Nach Luftuntersuchungen
18 mexikanische Bergleute vermutlich tot

Fünf Tage nach der Explosion in einem mexikanischen Kohlebergwerk sind vermutlich 18 der 65 verschütteten Arbeiter nicht mehr am Leben.

HB SAN JUAN DE SABINAS. In einem Bereich der Mine, in denen mindestens 18 Männer vermutet würden, gebe es nicht mehr genug Sauerstoff, um zu überleben, sagte ein Sprecher des Grubenbetreibers Grupo Mexico am Donnerstag der Nachrichtenagentur Reuters. Dies hätten Luftuntersuchungen von US-Experten ergeben. Es bestehe aber die Möglichkeit, dass sich die Arbeiter in einen anderen Teil der Grube gerettet hätten.

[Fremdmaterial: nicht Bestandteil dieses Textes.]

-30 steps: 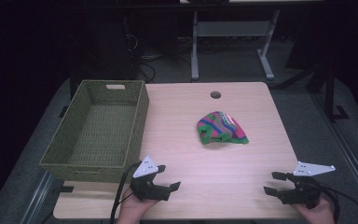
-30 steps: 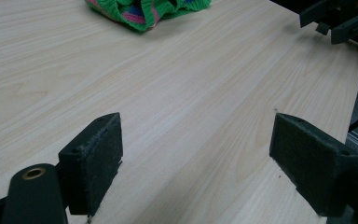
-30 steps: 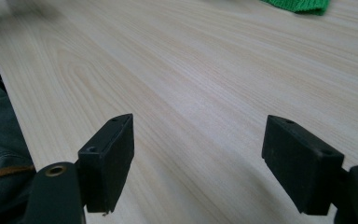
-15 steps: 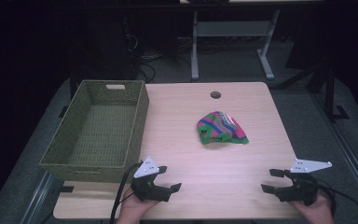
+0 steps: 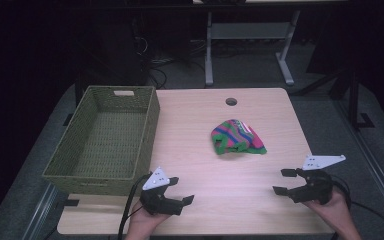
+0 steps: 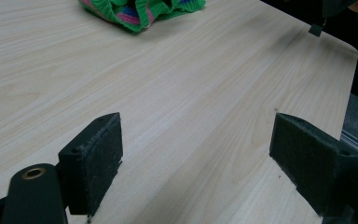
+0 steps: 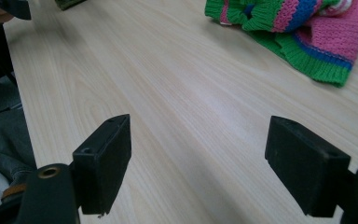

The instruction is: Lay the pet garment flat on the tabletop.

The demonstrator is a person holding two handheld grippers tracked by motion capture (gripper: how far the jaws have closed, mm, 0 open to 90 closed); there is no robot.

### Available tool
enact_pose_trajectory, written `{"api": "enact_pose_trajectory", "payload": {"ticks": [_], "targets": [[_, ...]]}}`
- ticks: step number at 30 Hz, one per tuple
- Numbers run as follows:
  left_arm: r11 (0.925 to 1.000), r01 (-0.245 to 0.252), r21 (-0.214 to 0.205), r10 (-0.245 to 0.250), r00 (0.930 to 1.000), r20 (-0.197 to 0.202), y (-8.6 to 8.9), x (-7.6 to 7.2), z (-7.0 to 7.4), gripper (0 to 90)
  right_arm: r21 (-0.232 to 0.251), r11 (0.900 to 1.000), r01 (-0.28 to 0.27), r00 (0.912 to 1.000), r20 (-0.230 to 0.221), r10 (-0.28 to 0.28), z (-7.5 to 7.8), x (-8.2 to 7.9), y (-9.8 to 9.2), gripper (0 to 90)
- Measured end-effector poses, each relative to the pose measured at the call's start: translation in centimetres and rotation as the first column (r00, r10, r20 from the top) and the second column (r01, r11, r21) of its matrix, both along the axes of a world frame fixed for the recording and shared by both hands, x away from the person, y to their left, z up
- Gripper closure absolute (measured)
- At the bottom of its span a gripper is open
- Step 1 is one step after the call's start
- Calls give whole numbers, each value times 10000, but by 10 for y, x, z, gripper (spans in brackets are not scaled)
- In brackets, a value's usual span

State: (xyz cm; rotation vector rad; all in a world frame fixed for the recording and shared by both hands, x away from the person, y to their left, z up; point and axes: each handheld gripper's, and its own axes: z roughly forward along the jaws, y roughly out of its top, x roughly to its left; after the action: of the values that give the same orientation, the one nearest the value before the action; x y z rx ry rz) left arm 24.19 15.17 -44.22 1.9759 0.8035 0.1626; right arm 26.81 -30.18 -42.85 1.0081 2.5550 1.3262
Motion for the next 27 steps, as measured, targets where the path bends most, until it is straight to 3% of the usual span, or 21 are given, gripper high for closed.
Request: {"api": "enact_pose_trajectory", "payload": {"ticks": [4,15,27], "targets": [[10000,36,2,-36,10000,-10,0,0,0,167,-208,9993,-313,9995,-113,311,4,12,8,222],[9999,118,-15,-118,9999,29,0,0,0,167,-329,9980,-544,9978,-409,530,14,37,20,219],[9998,186,-10,-186,9997,134,0,1,0,167,-806,9923,-936,9949,-457,902,30,67,37,220]]}}
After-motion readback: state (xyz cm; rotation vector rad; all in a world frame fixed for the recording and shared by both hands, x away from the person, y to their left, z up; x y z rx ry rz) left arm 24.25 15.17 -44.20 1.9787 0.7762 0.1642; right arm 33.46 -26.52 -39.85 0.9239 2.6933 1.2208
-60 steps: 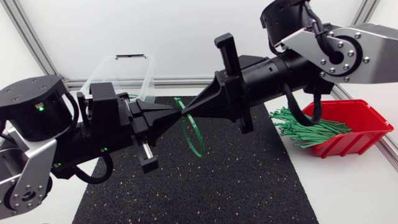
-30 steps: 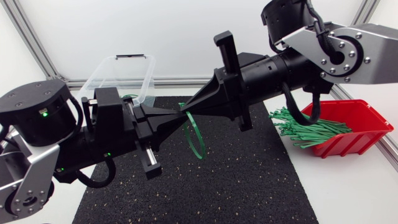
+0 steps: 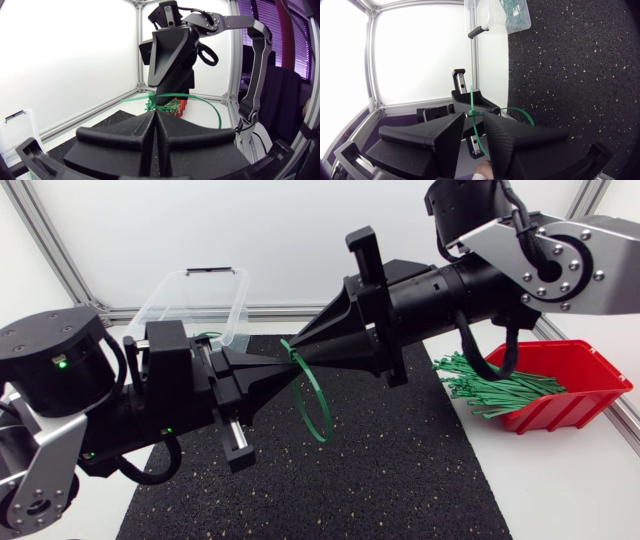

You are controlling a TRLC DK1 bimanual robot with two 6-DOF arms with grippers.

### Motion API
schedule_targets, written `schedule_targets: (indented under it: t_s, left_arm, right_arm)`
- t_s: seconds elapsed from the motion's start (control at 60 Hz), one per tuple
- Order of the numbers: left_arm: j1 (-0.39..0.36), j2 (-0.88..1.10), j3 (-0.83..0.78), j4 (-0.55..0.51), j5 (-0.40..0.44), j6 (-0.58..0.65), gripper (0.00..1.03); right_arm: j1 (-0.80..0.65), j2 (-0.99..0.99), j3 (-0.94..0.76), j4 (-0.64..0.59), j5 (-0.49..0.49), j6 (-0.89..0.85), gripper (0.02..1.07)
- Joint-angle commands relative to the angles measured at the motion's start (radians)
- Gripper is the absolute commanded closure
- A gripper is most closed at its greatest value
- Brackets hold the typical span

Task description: Take a green cable tie from the red box, thread the tail through the head to close it, then place it in the transparent bin on the left.

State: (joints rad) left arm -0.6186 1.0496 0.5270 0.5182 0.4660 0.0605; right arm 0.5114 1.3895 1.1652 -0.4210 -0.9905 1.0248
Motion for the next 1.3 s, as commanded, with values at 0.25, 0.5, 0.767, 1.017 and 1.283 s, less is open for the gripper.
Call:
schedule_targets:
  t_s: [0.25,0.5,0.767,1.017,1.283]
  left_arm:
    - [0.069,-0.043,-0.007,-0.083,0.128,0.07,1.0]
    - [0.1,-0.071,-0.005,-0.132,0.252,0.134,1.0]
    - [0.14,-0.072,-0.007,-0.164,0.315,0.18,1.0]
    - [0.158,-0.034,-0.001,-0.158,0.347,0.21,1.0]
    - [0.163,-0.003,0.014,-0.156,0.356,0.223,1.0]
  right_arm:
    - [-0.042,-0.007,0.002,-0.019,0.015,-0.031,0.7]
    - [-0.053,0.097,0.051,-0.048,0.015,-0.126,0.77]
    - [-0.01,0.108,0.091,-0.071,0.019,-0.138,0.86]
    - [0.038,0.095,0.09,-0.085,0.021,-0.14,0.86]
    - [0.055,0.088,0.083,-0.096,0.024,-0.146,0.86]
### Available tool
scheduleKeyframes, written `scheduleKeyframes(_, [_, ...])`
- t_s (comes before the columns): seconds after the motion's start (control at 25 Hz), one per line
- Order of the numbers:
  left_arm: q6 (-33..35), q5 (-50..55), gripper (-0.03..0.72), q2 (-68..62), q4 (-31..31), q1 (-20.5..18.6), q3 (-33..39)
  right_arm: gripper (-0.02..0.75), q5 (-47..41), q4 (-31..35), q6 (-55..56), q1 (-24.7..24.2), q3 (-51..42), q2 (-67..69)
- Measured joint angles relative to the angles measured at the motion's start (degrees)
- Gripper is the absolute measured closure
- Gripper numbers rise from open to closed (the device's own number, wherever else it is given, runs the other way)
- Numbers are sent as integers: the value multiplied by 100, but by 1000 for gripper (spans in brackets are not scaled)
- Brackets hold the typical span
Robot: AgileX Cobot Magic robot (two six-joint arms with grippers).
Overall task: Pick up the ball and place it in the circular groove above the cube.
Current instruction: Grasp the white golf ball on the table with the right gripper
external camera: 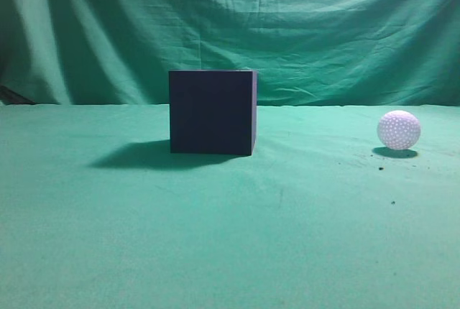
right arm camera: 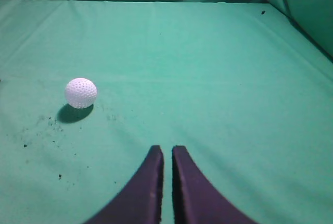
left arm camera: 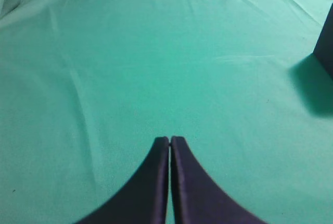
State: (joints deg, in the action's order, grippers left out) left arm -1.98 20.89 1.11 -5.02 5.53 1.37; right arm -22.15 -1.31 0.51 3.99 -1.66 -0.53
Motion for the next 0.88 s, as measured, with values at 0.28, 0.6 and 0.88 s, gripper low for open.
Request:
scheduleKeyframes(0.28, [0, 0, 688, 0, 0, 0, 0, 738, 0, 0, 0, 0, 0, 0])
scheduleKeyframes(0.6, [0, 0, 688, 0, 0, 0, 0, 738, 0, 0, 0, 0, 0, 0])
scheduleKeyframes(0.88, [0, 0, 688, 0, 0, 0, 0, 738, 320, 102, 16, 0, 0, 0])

Rettungskräfte befanden sich zuletzt rund 700 Meter von dem vermuteten Aufenthaltsort der meisten Verschütteten entfernt. Seit dem Unglück gab es keinen Kontakt mehr zu den Arbeitern. Die Hoffnungen, sie noch lebend zu bergen, schwanden zunehmend. Die Männer hatten nur Sauerstoffvorräte für sechs Stunden bei sich. Die Luft in den Grubenschächten enthält eine hohe Konzentration an Methangas. Die Kohlegrube liegt im mexikanischen Bundesstaat Coahuila der an Texas grenzt.